_Assignment:_ Each record that follows is to be reproduced character for character, pictures excepted.

_The data:_
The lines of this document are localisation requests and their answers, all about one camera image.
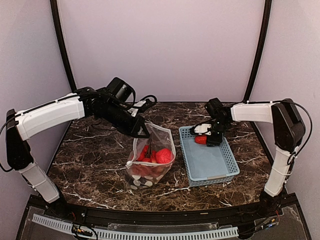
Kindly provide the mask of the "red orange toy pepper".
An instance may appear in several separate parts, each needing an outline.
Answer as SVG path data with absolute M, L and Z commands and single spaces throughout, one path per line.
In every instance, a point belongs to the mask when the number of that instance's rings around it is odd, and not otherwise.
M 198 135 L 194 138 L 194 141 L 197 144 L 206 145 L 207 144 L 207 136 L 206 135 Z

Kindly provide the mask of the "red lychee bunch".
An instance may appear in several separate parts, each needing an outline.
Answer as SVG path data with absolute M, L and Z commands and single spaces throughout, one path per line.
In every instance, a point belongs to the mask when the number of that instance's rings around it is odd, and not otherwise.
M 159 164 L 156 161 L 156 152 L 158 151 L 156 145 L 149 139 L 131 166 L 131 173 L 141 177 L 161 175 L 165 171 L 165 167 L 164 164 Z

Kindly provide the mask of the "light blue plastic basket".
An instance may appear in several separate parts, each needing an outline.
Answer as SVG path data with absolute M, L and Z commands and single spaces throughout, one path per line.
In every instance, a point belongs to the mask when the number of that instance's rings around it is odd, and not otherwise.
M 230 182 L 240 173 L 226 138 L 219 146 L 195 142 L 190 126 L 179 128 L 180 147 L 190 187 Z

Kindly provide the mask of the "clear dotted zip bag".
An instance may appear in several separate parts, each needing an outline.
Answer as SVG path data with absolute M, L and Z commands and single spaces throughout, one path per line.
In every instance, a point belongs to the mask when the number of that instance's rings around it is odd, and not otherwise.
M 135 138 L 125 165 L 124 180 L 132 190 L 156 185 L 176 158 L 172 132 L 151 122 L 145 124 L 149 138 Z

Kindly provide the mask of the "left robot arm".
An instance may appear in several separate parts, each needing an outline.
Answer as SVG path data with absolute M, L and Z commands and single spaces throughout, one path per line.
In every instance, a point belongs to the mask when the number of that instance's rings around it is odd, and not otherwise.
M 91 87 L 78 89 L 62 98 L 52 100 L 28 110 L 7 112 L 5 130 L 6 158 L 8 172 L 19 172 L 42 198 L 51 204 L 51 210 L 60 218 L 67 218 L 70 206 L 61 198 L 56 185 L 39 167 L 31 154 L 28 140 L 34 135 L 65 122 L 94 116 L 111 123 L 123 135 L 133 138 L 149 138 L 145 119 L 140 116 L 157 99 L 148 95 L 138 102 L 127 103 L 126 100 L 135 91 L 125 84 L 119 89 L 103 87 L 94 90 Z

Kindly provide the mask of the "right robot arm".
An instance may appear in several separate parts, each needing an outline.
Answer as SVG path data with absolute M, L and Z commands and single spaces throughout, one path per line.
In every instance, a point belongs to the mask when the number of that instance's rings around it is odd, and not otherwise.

_Answer:_
The lines of this document are localisation requests and their answers, all about one camera image.
Kindly provide the mask of the "red orange toy pepper".
An instance may appear in several separate parts, each needing an outline.
Answer as SVG path data with absolute M, L and Z commands and single spaces throughout, one path per line.
In every instance, a point belongs to the mask when the number of that instance's rings around it is odd, and not otherwise.
M 198 135 L 194 138 L 194 141 L 197 144 L 206 145 L 207 144 L 207 136 L 206 135 Z

Kindly provide the mask of the "red lychee bunch".
An instance may appear in several separate parts, each needing an outline.
Answer as SVG path data with absolute M, L and Z commands and single spaces throughout, one path per line.
In every instance, a point belongs to the mask when the number of that instance's rings around it is odd, and not otherwise.
M 159 164 L 156 161 L 156 152 L 158 151 L 156 145 L 149 139 L 131 166 L 131 173 L 141 177 L 161 175 L 165 171 L 165 167 L 164 164 Z

Kindly provide the mask of the "light blue plastic basket".
An instance may appear in several separate parts, each needing an outline.
Answer as SVG path data with absolute M, L and Z commands and single spaces throughout, one path per line.
In every instance, a point belongs to the mask when the number of that instance's rings around it is odd, and not otherwise.
M 230 182 L 240 173 L 226 138 L 219 146 L 195 142 L 190 126 L 179 128 L 180 147 L 190 187 Z

Kindly provide the mask of the "clear dotted zip bag".
An instance may appear in several separate parts, each needing an outline.
Answer as SVG path data with absolute M, L and Z commands and single spaces throughout, one path per line.
In every instance, a point belongs to the mask when the number of that instance's rings around it is odd, and not otherwise.
M 135 138 L 125 165 L 124 180 L 132 190 L 156 185 L 176 158 L 172 132 L 151 122 L 145 124 L 149 138 Z

Kindly provide the mask of the "left robot arm".
An instance may appear in several separate parts, each needing an outline.
Answer as SVG path data with absolute M, L and Z commands and single spaces throughout, one path per line.
In every instance, a point belongs to the mask when the number of that instance's rings around it is odd, and not otherwise.
M 91 87 L 78 89 L 62 98 L 52 100 L 28 110 L 7 112 L 5 130 L 6 158 L 8 172 L 19 172 L 42 198 L 51 204 L 51 210 L 60 218 L 67 218 L 70 206 L 61 198 L 56 185 L 39 167 L 31 154 L 28 140 L 34 135 L 65 122 L 94 116 L 111 123 L 123 135 L 133 138 L 149 138 L 145 119 L 140 116 L 157 99 L 148 95 L 138 102 L 127 103 L 126 100 L 135 91 L 125 84 L 119 89 L 103 87 L 94 90 Z

Kindly provide the mask of the "right robot arm".
An instance may appear in several separate parts, each needing an outline.
Answer as SVG path data with absolute M, L and Z commands and single spaces throughout, one path per line.
In every instance, a point belongs to the mask when the number of that instance's rings around it is odd, and not otherwise.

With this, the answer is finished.